Every line of the material below in which "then" shows up is to be located and copied.

==================================================

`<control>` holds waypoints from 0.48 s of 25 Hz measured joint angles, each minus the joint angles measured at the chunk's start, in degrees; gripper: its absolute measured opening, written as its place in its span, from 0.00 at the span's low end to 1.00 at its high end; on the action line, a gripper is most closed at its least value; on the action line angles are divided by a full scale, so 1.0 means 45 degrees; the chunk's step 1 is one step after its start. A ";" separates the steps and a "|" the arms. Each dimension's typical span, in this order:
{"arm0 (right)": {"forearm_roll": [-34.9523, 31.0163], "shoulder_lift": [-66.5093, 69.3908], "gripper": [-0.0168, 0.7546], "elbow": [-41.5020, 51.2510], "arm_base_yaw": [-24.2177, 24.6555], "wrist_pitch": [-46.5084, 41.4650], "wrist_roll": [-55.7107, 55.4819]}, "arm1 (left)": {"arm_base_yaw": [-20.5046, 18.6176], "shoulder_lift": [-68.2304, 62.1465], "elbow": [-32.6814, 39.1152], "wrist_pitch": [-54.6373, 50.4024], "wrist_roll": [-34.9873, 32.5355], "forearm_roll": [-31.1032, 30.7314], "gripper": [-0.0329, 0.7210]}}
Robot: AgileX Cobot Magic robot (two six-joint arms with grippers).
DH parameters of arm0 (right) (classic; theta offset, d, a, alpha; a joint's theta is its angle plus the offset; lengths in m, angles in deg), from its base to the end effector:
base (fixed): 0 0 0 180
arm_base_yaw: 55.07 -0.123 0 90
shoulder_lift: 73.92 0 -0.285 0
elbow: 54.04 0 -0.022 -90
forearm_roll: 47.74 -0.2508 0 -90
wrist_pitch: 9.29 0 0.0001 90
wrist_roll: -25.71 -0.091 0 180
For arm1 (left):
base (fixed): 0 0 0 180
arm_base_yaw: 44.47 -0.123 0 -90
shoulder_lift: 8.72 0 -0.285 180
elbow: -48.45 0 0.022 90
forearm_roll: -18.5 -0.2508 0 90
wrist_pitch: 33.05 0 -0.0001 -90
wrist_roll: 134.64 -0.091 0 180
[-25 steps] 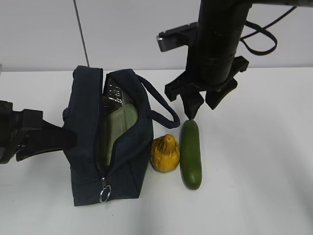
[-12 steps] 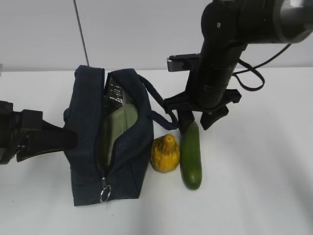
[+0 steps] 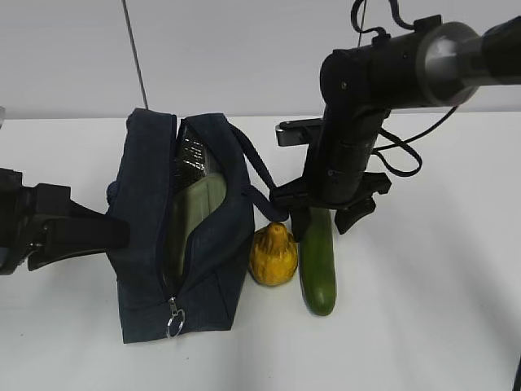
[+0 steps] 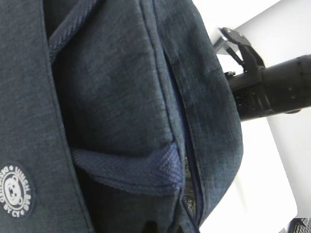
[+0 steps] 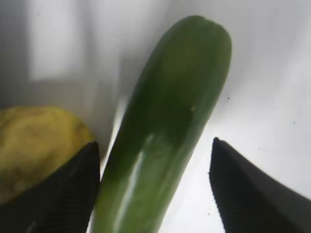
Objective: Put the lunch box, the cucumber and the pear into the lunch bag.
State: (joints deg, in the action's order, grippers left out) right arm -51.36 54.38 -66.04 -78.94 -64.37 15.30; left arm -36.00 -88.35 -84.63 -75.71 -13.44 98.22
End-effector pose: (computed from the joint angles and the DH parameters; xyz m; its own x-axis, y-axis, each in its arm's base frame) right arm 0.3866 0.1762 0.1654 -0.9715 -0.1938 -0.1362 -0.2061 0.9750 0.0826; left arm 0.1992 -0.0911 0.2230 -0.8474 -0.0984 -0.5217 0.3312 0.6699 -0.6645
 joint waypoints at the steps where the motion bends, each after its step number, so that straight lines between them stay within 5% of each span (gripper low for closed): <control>1: 0.0157 0.0067 0.73 0.0000 0.0000 0.0060 -0.0095 | 0.0000 0.0000 0.0000 -0.0010 0.0000 -0.0006 0.02; 12: 0.0897 0.0246 0.73 0.0000 0.0025 0.0135 -0.0642 | 0.0000 0.0000 0.0000 -0.0048 0.0000 -0.0135 0.02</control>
State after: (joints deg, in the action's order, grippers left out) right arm -47.32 55.49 -66.04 -78.83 -63.77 12.41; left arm -36.00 -88.35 -84.63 -75.93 -13.44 97.61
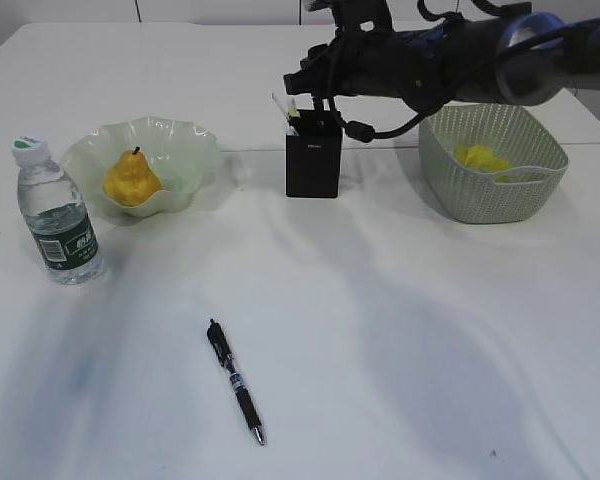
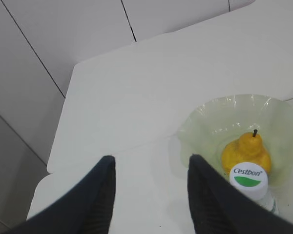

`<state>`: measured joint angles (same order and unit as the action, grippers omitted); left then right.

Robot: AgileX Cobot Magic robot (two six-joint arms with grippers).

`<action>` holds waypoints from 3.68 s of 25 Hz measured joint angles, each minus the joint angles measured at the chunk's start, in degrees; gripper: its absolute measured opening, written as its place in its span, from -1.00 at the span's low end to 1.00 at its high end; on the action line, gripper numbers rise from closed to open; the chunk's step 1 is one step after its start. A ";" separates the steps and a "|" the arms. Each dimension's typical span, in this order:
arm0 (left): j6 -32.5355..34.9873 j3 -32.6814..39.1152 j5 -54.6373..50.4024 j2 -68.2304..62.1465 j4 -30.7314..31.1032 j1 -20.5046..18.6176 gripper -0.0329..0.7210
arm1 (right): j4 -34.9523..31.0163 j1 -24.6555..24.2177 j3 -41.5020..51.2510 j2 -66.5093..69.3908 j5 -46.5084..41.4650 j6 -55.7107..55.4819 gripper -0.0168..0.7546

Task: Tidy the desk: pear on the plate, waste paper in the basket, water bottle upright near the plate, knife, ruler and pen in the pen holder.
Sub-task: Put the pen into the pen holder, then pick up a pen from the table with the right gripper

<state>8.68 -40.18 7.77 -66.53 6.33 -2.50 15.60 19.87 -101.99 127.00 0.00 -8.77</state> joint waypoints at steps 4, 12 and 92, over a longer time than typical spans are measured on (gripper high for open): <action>0.00 0.00 0.51 0.00 0.00 0.00 -0.01 | 0.10 0.76 0.00 -2.11 -6.98 0.00 -0.30; 0.00 0.00 0.51 0.00 0.00 0.00 -0.01 | 0.10 3.31 0.00 -5.96 -19.29 0.00 -0.30; 0.00 0.00 -5.96 3.22 -3.13 0.00 -0.01 | -26.93 19.38 -0.13 -0.33 -62.88 -4.12 -0.11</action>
<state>8.68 -40.18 1.81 -63.31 3.20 -2.50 -11.33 39.25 -102.13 126.67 -62.88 -12.89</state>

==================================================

> _Expected answer_
`<state>`: measured joint angles (same order and unit as the action, grippers omitted); left then right.
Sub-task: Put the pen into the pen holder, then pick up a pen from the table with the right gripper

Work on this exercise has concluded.